"SmileCam Surprise: When Your Webcam Becomes a Sneaky Spy"

You're on a video call when suddenly your laptop starts acting possessed, typing by itself, running scripts or launching applications. Sounds like a horror movie? Unfortunately, this is now possible due to a critical flaw in Linux-based Lenovo webcams that hackers can exploit remotely!

What's Going On?

Security researchers from Eclypsium have discovered a sneaky trick dubbed "SmileCam Spoof" where your Lenovo Linux-powered webcam gets hijacked and turned into a stealthy attack tool.

Once hijacked, the webcam’s firmware gets rewritten turning it into a Bad USB device (aka CVE-2025-4371). This means it can mimic a keyboard to inject hidden commands, install malware, or even sneak back in after a fresh reinstall. You’d never know

Affected models :  include the Lenovo 510 FHD and Lenovo Performance FHD Webcam.

Why This Matters

1. Your webcam just became more than a camera: It can act like a keyboard or take over your device without warning. If attackers gain access, they can record video, capture images, or manipulate your device in harmful ways.
2. Attacks stick around: A wiped system might be Irrelevant.

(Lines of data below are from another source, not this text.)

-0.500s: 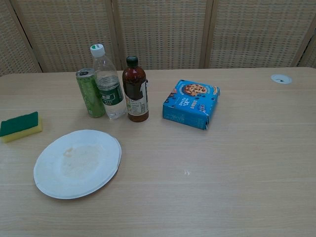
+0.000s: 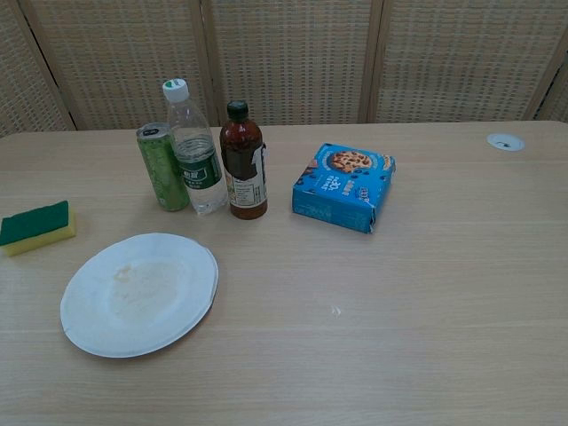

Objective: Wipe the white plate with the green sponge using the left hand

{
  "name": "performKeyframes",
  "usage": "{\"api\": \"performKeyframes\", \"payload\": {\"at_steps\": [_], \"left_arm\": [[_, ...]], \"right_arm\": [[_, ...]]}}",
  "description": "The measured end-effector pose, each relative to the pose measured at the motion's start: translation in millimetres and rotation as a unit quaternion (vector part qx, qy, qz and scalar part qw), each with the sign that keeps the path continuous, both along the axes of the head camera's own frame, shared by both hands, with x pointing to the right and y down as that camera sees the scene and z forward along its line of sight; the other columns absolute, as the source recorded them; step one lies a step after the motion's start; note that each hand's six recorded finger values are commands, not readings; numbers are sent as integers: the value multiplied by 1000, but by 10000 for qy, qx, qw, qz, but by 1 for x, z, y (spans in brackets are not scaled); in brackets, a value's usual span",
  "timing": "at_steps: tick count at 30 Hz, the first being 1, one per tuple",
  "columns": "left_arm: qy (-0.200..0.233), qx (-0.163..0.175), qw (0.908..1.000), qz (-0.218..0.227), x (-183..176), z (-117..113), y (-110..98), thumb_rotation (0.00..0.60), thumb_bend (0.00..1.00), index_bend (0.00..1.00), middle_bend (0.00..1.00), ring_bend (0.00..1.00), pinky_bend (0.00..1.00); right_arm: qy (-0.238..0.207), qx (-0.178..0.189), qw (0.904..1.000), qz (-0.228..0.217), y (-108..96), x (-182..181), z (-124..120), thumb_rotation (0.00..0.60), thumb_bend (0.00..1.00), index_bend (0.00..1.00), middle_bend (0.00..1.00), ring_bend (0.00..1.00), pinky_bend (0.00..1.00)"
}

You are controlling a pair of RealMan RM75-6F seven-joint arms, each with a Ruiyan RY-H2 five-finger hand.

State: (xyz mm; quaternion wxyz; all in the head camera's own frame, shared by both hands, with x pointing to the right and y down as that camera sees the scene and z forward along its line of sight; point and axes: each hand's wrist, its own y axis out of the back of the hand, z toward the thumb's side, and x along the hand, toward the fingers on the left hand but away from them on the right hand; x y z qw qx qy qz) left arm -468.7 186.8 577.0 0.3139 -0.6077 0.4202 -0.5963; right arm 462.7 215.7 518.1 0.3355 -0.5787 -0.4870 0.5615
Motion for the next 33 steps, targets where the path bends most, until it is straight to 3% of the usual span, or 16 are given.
{"api": "performKeyframes", "payload": {"at_steps": [10,14,20,26,33], "left_arm": [[113,-966,9952,104,1,79,-57,600,0,0,0,0,4],[54,-1012,9948,-55,-1,110,-87,600,0,5,5,2,124],[-142,-991,9946,-260,-1,150,-122,600,0,137,167,125,263],[-52,-1280,9913,-313,27,187,-138,600,0,180,212,171,299],[122,-1462,9889,-253,44,197,-141,600,0,213,221,174,301]], "right_arm": [[209,-27,9995,228,-6,11,7,600,0,0,0,0,0],[330,-16,9989,336,-8,16,7,600,0,0,0,0,0],[458,-82,9979,447,-8,22,10,600,0,0,0,0,0],[514,-106,9973,514,-9,25,11,600,0,0,0,0,0],[510,-114,9971,550,-9,26,10,600,0,0,0,0,0]]}}
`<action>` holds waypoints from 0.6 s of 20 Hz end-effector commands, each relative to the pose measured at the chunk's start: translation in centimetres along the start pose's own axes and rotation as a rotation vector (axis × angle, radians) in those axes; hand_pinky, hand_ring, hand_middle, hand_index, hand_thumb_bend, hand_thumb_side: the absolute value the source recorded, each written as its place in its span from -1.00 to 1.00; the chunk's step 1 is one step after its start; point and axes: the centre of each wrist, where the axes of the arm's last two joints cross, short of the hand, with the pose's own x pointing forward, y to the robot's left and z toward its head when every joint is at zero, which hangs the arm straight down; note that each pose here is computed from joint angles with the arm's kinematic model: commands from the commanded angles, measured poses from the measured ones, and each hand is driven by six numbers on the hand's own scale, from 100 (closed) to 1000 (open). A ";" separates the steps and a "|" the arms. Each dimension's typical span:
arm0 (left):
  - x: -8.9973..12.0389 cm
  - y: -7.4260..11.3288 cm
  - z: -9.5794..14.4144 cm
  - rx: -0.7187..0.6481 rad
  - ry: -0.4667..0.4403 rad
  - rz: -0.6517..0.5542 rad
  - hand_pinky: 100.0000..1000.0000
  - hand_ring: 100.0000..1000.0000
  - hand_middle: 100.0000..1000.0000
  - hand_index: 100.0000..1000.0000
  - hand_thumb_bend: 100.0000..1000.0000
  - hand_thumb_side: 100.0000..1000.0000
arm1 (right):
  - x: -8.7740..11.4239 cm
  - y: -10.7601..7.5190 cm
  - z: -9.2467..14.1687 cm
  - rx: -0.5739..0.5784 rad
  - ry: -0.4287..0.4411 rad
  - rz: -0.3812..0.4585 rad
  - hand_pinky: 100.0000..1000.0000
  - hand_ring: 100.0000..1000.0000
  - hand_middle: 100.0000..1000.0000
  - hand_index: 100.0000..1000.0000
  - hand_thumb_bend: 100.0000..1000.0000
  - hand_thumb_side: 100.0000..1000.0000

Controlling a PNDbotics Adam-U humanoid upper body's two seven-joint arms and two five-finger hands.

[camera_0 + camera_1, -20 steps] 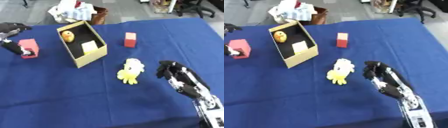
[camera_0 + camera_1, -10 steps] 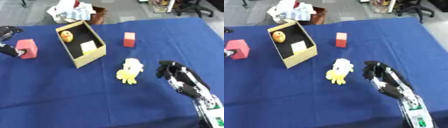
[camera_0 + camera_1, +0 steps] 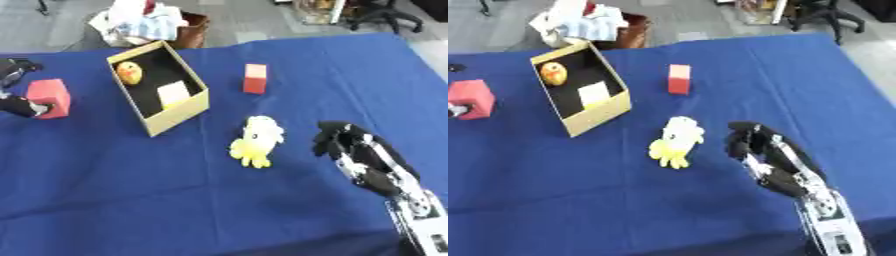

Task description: Pick up objects on the table and place them in the box.

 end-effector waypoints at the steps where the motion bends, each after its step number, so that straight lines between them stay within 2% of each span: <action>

This rogue firmware can reinfect you anytime.
3. No Physical Access Needed – Can be exploited remotely over the internet.
4. Total System Takeover Risk – Attackers could install spyware, ransomware, or steal sensitive data.

How the Attack Works

·      Hackers find vulnerable Lenovo laptops connected to the internet

·      They exploit the webcam's firm ware to make it act like a malicious USB keyboard

·      Your computer blindly trusts this "keyboard" and executes dangerous commands

·      Device is compromised

Action steps

1. Check If You're Vulnerable: Affected models include ThinkPad (X1 Carbon, P series), Yoga, and some IdeaPads.

2. Update IMMEDIATELY: Lenovo has released firmware patches – install them NOW .Go to Lenovo Vantage app →Check for updates.

3. Disable Unused Webcams: Physically cover the webcam when not in use.  In BIOS/UEFI, disable "Always On USB" feature if available.

4. Be Webcam Smart: Never approve unexpected USB device prompts , Monitor for strange keyboard behaviour . Enable USB port lockdown in your BIOS settings if your laptop supports it. This prevents unauthorized USB devices from being recognized.